I'm very sorry, i made a slight error (i did say it was freetyped lol)


This:


echo "names[names.length] = $row[userid]";

should be this:


echo "ids[ids.length] = $row[userid]";

:)

naveendk.55
09-19-2011, 08:37 PM
Nope, No output even after changing the code to ids.

thesam101
09-19-2011, 10:08 PM
Nope, No output even after changing the code to ids.

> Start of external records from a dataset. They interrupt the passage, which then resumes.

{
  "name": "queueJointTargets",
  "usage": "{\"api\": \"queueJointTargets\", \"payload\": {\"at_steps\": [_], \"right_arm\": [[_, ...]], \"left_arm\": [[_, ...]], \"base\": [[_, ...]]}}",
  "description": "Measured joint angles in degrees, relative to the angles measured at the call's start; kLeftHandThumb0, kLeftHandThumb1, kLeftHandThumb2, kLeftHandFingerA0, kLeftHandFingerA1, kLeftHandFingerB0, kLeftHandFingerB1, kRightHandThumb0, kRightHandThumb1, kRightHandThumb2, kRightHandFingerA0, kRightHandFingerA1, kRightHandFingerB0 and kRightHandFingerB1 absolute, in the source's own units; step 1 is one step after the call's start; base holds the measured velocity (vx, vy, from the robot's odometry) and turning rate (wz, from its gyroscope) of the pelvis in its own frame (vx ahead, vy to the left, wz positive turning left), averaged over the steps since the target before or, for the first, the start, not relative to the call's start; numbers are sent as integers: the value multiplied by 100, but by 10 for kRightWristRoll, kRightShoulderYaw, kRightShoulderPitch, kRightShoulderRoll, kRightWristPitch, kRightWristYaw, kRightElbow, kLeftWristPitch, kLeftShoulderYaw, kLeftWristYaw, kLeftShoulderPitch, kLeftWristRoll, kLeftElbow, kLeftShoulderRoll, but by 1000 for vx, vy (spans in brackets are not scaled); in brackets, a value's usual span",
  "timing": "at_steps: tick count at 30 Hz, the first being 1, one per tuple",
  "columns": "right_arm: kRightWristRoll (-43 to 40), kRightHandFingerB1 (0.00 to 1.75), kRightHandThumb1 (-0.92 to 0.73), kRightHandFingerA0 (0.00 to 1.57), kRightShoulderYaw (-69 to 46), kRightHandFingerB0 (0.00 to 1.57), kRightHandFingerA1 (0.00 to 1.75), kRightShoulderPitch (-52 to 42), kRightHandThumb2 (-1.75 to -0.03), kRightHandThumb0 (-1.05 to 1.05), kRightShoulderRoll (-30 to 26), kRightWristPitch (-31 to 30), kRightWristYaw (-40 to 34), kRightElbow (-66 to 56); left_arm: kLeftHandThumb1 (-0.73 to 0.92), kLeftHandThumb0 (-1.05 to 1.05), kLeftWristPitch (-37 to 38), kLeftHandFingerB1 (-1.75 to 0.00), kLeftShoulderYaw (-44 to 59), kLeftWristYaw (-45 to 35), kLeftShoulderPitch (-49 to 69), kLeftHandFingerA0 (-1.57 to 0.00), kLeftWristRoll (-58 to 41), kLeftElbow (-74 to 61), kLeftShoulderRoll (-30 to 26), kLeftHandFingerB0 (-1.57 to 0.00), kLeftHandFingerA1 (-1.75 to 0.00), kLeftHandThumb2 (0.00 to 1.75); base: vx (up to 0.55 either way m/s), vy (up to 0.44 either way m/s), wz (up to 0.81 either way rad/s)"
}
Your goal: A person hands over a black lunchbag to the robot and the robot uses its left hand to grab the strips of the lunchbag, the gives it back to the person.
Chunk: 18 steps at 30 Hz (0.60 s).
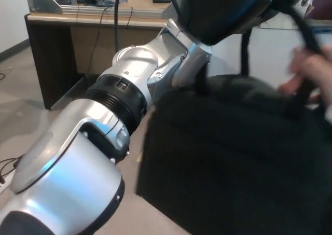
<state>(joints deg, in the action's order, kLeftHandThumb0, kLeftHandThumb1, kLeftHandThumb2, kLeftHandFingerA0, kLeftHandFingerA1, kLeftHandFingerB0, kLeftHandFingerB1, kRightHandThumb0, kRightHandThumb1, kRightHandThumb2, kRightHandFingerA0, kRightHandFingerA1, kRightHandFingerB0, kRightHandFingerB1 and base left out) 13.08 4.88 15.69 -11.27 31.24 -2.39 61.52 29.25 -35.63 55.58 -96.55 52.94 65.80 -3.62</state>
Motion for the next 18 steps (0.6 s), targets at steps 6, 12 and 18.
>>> {"api": "queueJointTargets", "payload": {"at_steps": [6, 12, 18], "right_arm": [[0, 47, -65, 36, 0, 20, 58, 0, -104, -64, 0, 0, 2, -2], [1, 48, -67, 36, 0, 22, 57, 0, -104, -67, 0, 0, 3, -2], [1, 49, -68, 35, 3, 26, 56, 0, -103, -68, 0, 0, 3, -2]], "left_arm": [[57, -54, 9, -57, 5, -19, 11, -59, -6, -24, 7, -50, -98, 57], [66, -103, 13, 0, 14, -76, 13, 0, -20, -49, 11, 0, 0, 62], [67, -105, 13, 0, 26, -132, 26, 0, -35, -94, 11, 0, 0, 61]], "base": [[0, 0, 0], [0, 0, 0], [0, 0, 0]]}}
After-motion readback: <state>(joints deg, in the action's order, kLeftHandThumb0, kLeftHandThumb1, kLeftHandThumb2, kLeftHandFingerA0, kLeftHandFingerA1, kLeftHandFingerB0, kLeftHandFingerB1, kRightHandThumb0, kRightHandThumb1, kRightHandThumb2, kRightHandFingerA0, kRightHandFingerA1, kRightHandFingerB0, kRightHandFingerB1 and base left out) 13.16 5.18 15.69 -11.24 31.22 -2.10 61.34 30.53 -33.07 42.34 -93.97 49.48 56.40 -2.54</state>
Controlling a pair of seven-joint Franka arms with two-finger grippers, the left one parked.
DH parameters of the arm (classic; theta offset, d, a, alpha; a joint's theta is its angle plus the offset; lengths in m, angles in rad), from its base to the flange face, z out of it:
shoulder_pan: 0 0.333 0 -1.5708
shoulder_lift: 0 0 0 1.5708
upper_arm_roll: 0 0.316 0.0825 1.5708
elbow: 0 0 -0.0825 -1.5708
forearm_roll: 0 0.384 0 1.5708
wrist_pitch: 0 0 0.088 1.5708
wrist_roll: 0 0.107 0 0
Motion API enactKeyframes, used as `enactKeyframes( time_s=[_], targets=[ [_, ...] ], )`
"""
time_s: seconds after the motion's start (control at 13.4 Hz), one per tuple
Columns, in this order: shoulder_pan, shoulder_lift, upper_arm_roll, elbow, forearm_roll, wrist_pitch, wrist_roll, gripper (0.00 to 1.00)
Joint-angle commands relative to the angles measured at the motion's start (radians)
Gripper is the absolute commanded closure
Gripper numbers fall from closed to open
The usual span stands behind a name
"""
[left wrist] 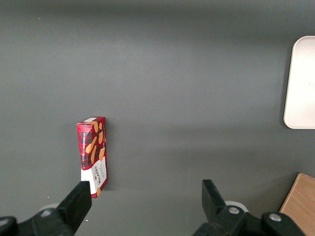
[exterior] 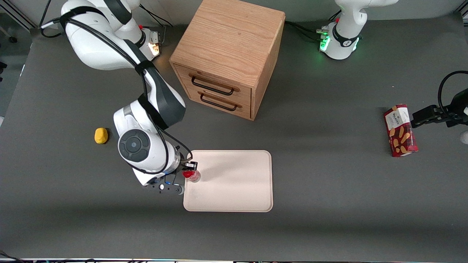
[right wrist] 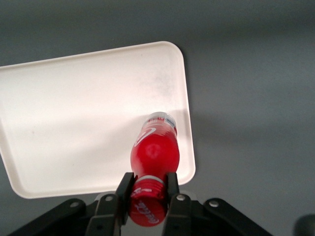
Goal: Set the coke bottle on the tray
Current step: 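Lower the bottle onto the tray's edge and open the right gripper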
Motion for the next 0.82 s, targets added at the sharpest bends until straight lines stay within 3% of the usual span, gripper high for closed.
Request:
enactKeyframes(
  time_s=[0.0,0.75],
  targets=[
    [0.006,0.006,-0.006,-0.032,-0.017,0.061,0.001,1.0],
    [0.009,0.024,-0.027,-0.06,-0.022,0.106,0.009,1.0]
  ],
)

Oh dear, i'm sorry, my freetyping seem to have struck twice, this:


while ($row = mysql_fetch_array($result)) {
echo "ids[ids.length] = $row[userid]";
}

should be this:


while ($row1 = mysql_fetch_array($names)) {
echo "ids[ids.length] = $row1[userid]";
}

If it doesn't work after that change, could you provide the rendered source please? (the code shown when you goto view>source)

Inigoesdr
09-19-2011, 10:16 PM
You're missing a semicolon at the end of the JS line.

naveendk.55
09-20-2011, 12:29 PM
Hi I tried that also but without any results. :confused:

naveendk.55
09-20-2011, 01:24 PM
I would like to thank one and all who responded to this post. I resolved it by assigning a userid as value in options tag and then calling this using JAVASCRIPT.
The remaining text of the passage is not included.